### Work instruction
Only the lines from the top of the data through the one with "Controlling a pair" are to be written out, each exactly as it stands.
Segment Start: The data
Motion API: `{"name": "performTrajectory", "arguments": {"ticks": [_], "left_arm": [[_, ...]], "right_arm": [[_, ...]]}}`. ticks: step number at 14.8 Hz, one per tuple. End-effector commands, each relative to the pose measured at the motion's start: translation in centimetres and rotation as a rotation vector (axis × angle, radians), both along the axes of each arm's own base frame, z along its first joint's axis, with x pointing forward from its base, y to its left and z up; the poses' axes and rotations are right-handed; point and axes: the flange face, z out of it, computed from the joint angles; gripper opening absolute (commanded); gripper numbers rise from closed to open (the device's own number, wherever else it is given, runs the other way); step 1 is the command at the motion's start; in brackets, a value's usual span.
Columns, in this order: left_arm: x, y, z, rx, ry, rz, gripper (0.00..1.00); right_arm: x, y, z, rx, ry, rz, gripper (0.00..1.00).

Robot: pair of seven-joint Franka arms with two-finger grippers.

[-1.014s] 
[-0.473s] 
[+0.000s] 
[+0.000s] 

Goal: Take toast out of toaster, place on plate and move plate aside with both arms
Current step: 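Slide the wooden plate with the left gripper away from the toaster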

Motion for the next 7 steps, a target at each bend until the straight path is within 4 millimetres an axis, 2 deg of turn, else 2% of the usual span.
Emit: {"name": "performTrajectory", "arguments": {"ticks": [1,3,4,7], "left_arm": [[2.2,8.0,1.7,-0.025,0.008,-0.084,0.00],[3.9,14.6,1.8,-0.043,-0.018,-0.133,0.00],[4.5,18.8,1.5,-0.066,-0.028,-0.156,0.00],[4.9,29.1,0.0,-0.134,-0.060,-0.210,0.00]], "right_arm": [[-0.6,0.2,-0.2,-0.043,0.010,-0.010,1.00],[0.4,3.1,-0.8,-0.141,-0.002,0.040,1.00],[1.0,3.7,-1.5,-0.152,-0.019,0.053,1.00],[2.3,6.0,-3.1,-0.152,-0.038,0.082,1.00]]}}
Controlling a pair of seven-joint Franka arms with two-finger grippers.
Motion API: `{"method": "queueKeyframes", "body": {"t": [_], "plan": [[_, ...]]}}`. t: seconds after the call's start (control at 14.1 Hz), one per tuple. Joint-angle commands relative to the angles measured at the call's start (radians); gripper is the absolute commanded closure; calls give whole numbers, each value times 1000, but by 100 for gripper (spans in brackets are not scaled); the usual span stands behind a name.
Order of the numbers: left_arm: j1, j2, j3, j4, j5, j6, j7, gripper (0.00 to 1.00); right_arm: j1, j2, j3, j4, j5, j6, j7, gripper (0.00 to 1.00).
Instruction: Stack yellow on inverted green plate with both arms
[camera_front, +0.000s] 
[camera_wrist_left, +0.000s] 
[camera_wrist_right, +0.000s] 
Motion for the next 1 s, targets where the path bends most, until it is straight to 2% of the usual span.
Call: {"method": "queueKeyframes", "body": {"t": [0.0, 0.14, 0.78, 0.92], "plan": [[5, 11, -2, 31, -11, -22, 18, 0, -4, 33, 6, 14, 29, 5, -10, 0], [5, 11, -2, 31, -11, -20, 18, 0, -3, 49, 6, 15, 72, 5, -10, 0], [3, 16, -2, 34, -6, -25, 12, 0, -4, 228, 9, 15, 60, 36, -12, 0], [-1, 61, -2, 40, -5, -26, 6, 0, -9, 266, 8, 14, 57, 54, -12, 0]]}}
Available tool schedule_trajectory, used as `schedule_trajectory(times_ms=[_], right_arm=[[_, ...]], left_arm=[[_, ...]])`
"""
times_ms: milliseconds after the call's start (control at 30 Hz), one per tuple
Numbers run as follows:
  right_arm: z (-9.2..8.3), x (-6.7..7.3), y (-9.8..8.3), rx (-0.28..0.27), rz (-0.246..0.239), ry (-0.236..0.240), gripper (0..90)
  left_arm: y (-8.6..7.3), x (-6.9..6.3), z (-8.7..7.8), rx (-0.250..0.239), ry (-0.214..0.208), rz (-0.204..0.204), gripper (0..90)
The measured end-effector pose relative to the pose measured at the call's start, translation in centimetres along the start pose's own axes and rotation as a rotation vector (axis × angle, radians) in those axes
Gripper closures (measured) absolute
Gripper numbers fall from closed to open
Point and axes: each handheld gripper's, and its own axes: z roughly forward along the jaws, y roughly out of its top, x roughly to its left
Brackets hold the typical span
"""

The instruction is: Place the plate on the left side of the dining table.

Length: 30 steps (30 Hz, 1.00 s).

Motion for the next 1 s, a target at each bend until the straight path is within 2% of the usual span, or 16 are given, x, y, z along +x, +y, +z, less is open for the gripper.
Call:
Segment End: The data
### Solution for this task
Motion API: `{"name": "performTrajectory", "arguments": {"ticks": [_], "left_arm": [[_, ...]], "right_arm": [[_, ...]]}}`. ticks: step number at 14.8 Hz, one per tuple. End-effector commands, each relative to the pose measured at the motion's start: translation in centimetres and rotation as a rotation vector (axis × angle, radians), both along the axes of each arm's own base frame, z along its first joint's axis, with x pointing forward from its base, y to its left and z up; the poses' axes and rotations are right-handed; point and axes: the flange face, z out of it, computed from the joint angles; gripper opening absolute (commanded); gripper numbers rise from closed to open (the device's own number, wherever else it is given, runs the other way); step 1 is the command at the motion's start; in brackets, a value's usual span.
Columns, in this order: left_arm: x, y, z, rx, ry, rz, gripper (0.00..1.00); right_arm: x, y, z, rx, ry, rz, gripper (0.00..1.00).

Robot: pair of seven-joint Franka arms with two-finger grippers.

[-1.014s] 
[-0.473s] 
[+0.000s] 
[+0.000s] 

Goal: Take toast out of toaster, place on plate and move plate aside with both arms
Current step: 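Slide the wooden plate with the left gripper away from the toaster
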
Motion for the next 7 steps, a target at each bend until the straight path is within 4 millimetres an axis, 2 deg of turn, else 2% of the usual span.
Emit: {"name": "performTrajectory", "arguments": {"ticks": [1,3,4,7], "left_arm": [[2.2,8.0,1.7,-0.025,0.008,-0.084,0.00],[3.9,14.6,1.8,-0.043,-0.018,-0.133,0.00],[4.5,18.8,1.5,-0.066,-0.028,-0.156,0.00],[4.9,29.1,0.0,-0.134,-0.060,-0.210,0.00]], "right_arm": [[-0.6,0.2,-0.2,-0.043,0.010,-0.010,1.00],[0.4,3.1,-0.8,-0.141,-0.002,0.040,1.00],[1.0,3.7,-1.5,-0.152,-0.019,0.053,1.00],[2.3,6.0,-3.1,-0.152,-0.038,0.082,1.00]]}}
Controlling a pair of seven-joint Franka arms with two-finger grippers.

This exercise is now finished.